Anti-climatic. That’s what sharing an elevator with Max was because it wasn’t as if our staff could do anything to hold him or show our hand. Max wasn’t actually wanted for anything. He was something of an enigma. The entire fucking point was to get Max to grab my ass, and instead he just rode the elevator and acted polite.
I told my three earbuddies, and they pulled the video, confirmed that Max was my elevator buddy, and then we - well we went back to the same shit different day. Literally. Wash, rinse, repeat.
If it worked once, then clearly we should be able to net his ass again, right?

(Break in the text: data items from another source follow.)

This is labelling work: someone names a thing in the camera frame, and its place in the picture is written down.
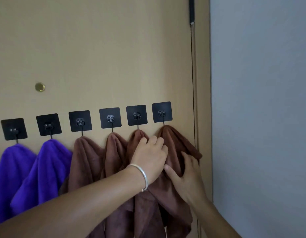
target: silver bracelet
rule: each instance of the silver bracelet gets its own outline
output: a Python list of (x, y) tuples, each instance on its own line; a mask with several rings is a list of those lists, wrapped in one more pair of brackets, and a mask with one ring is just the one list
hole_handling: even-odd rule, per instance
[(136, 167), (136, 168), (142, 173), (142, 175), (144, 176), (144, 179), (145, 179), (145, 188), (142, 189), (142, 192), (145, 191), (145, 190), (147, 190), (147, 187), (148, 187), (148, 184), (147, 184), (147, 177), (146, 177), (146, 174), (145, 174), (145, 172), (143, 171), (143, 169), (142, 169), (140, 166), (136, 165), (136, 164), (129, 164), (128, 166), (134, 166), (134, 167)]

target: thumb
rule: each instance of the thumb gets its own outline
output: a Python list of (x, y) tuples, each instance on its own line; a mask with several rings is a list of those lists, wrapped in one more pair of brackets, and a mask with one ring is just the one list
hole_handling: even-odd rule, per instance
[(164, 170), (173, 182), (173, 184), (176, 184), (180, 181), (180, 177), (176, 174), (176, 172), (170, 167), (169, 165), (164, 165)]

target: black hinge
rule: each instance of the black hinge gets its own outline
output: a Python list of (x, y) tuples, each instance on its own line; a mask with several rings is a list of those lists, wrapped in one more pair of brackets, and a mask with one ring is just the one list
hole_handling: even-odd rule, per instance
[(190, 24), (195, 24), (195, 0), (189, 0), (189, 20)]

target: hook
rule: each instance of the hook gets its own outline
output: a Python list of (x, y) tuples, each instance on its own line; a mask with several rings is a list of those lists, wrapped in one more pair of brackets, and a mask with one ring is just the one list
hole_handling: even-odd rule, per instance
[(137, 120), (137, 129), (139, 129), (139, 120), (141, 119), (141, 114), (139, 112), (133, 113), (134, 119)]
[(165, 123), (164, 123), (164, 117), (166, 116), (166, 112), (165, 112), (164, 110), (160, 110), (160, 111), (158, 112), (158, 116), (159, 116), (160, 118), (163, 119), (163, 125), (165, 125)]
[(50, 134), (50, 139), (52, 139), (52, 130), (53, 130), (53, 125), (51, 123), (46, 123), (44, 125), (46, 130), (49, 130), (49, 134)]
[(83, 118), (76, 119), (77, 125), (81, 126), (81, 136), (83, 136), (83, 126), (86, 124)]
[(15, 139), (16, 139), (16, 144), (18, 144), (18, 134), (19, 134), (19, 131), (16, 128), (10, 128), (10, 132), (14, 134)]
[(109, 123), (111, 123), (111, 129), (112, 129), (112, 132), (113, 132), (113, 123), (115, 122), (114, 116), (113, 116), (113, 115), (108, 115), (108, 116), (107, 116), (107, 121), (108, 121)]

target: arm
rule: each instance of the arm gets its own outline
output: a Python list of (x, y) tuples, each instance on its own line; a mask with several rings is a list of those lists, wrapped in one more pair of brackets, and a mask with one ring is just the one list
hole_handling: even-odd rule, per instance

I had doubts, but who was I in this mess? Bait, remember, that’s who I was in this mess. The worm on the hook.
My first tingling, niggling feeling of something being terribly wrong came Wednesday morning. Rose had a schedule she kept almost religiously. In fact, I couldn’t remember a time she missed one of her scheduled days, she’d never taken a sick day. I was having my breakfast, with my shorts and another one of the many ridiculous shirts in place on the off chance that Max decided to pop up on my extra jogging trips, when I glanced at the clock.

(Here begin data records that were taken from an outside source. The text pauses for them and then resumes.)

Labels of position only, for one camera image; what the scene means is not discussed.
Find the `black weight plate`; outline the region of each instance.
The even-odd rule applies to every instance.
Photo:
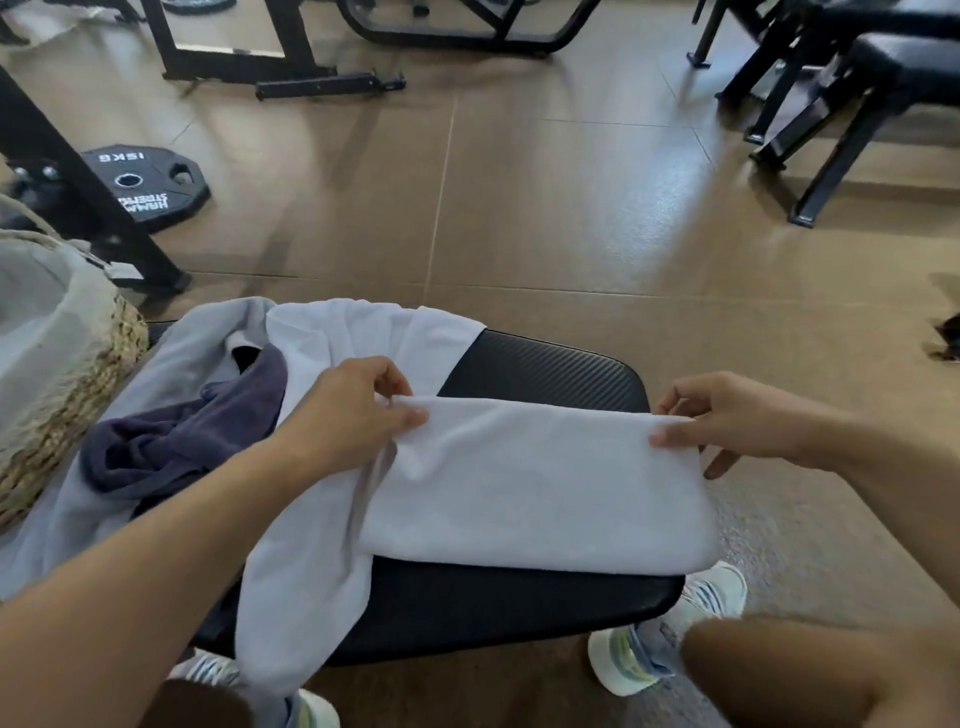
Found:
[[[174,15],[213,15],[236,4],[237,0],[163,0],[163,9]]]
[[[82,156],[146,232],[193,217],[210,199],[197,163],[168,149],[115,144]]]

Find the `floor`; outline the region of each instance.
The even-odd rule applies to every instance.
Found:
[[[466,22],[452,0],[432,22]],[[521,14],[559,24],[570,0]],[[729,369],[950,438],[960,369],[928,357],[960,306],[960,138],[920,109],[873,144],[820,217],[786,224],[751,175],[743,120],[712,94],[750,54],[733,23],[709,70],[684,60],[685,0],[604,0],[548,61],[374,48],[332,5],[303,5],[318,61],[402,70],[379,99],[257,103],[169,84],[149,34],[91,21],[10,68],[79,148],[195,159],[214,200],[159,234],[197,303],[363,297],[426,303],[630,364],[652,397]],[[408,7],[386,6],[394,15]],[[276,48],[253,0],[174,18],[181,42]],[[828,153],[784,174],[796,191]],[[749,609],[849,623],[932,620],[941,593],[835,477],[746,462],[712,485]],[[584,638],[322,671],[346,726],[722,725],[684,681],[604,693]]]

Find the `gray cloth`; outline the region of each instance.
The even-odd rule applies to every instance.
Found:
[[[103,420],[80,450],[91,488],[106,497],[169,497],[274,430],[287,365],[268,344],[232,381],[207,384],[197,400]]]

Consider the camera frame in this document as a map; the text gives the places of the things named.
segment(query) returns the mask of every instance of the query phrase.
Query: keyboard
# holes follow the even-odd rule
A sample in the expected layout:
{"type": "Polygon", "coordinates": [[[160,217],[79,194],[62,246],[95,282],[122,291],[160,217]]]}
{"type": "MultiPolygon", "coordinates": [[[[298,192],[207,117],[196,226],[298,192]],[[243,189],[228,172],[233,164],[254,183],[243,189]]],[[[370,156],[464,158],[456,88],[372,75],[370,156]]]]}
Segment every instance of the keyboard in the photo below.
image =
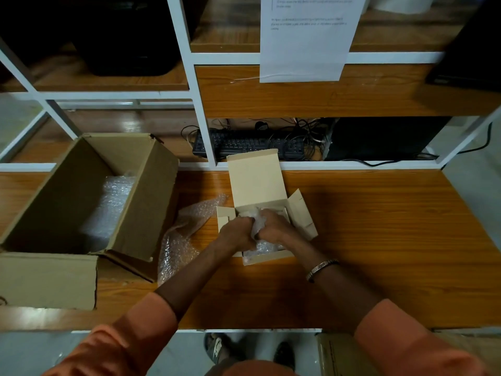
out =
{"type": "MultiPolygon", "coordinates": [[[[217,159],[226,158],[232,154],[254,152],[258,150],[279,150],[280,160],[300,160],[305,156],[303,130],[229,130],[210,129],[210,136],[214,145],[214,154],[217,159]]],[[[204,142],[200,131],[196,134],[193,154],[207,158],[204,142]]]]}

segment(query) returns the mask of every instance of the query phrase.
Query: orange sleeve
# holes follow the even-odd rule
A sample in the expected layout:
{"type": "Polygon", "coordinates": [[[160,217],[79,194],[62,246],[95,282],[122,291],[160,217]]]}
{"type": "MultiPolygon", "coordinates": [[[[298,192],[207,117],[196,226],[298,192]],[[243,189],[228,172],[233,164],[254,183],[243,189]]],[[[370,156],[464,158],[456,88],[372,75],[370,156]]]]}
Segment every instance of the orange sleeve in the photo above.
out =
{"type": "Polygon", "coordinates": [[[434,336],[390,300],[360,322],[355,340],[386,376],[484,376],[484,364],[434,336]]]}
{"type": "Polygon", "coordinates": [[[170,306],[149,293],[113,324],[94,328],[43,376],[145,375],[176,330],[170,306]]]}

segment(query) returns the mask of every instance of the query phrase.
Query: white metal frame
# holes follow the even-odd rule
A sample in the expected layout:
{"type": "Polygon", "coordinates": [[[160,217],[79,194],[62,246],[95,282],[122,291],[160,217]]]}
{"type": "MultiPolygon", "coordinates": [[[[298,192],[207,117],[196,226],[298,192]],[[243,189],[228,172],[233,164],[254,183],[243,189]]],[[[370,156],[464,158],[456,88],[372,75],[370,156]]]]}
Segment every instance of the white metal frame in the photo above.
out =
{"type": "MultiPolygon", "coordinates": [[[[167,0],[172,22],[174,25],[177,43],[188,80],[189,91],[132,91],[132,92],[40,92],[34,87],[34,79],[29,69],[7,47],[0,38],[0,62],[2,62],[19,82],[26,88],[26,92],[10,93],[17,100],[36,100],[44,110],[61,126],[73,139],[81,132],[71,119],[64,113],[61,106],[66,108],[79,106],[85,108],[168,108],[169,105],[194,108],[198,125],[205,148],[207,149],[207,162],[184,162],[182,170],[228,170],[224,162],[217,162],[210,141],[207,119],[198,88],[195,72],[196,65],[222,65],[222,64],[259,64],[260,53],[216,53],[216,52],[191,52],[189,34],[182,0],[167,0]],[[165,101],[149,102],[147,99],[165,101]],[[169,102],[172,99],[190,99],[192,102],[169,102]]],[[[348,54],[348,64],[419,64],[435,63],[442,57],[441,52],[351,52],[348,54]]],[[[282,162],[283,170],[360,170],[360,169],[440,169],[447,164],[459,151],[469,144],[479,132],[494,119],[501,116],[501,107],[488,116],[479,117],[457,139],[456,144],[446,154],[436,160],[401,161],[379,167],[368,168],[364,164],[352,161],[305,161],[282,162]]],[[[31,122],[27,129],[9,145],[9,155],[25,142],[39,123],[31,122]]],[[[2,171],[50,171],[53,163],[0,163],[2,171]]]]}

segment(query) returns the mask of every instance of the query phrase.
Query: white paper
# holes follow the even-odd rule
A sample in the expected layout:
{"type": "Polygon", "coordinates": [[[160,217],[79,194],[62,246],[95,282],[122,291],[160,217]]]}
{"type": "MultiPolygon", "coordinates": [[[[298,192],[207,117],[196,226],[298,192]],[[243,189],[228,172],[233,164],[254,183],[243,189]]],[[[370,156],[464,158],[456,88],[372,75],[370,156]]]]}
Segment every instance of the white paper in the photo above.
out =
{"type": "Polygon", "coordinates": [[[260,82],[339,81],[365,0],[261,0],[260,82]]]}

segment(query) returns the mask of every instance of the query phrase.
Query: bracelet
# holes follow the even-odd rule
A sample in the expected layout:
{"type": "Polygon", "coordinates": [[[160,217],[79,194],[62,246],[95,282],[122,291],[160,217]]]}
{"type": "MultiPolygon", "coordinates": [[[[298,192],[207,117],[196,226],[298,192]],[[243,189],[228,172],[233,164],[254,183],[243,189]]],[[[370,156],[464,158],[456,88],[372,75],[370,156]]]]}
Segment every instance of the bracelet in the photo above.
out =
{"type": "Polygon", "coordinates": [[[321,271],[323,268],[328,267],[329,265],[333,265],[333,264],[339,265],[339,261],[328,260],[328,261],[324,261],[322,264],[317,265],[316,267],[314,267],[312,269],[312,271],[310,273],[308,273],[308,276],[306,276],[306,281],[311,282],[312,284],[315,283],[315,281],[313,281],[313,276],[316,273],[318,273],[319,271],[321,271]]]}

“Dad,” he was flipping through the paper, his breakfast almost crumbs forgotten on his plate and his cup had been refreshed by Jake as he grabbed another cup for himself, so I got a grunt to let me know he heard me. “It’s almost ten.” Another grunt, but I saw his eyes shift to the top of the paper and then they met mine. “Did you run Rose through the same op shit that you ran me through?” I felt sick, Rose, OUR Rose at the mercy of Max - who looked like a pansy but this asshole had killed children without a hint of indecision. She’d been given self-defense classes, everyone tangentially involved with our family was, but Rose was ROSE.
Clay came into the kitchen to grab another cup of coffee and he picked up on the tension immediately. “What?” My eyes wandered back to the clock and so did his, and somehow he knew. “Where’s Rose?”
On the upside, I didn’t have to go jogging. On the downside, Rose was missing.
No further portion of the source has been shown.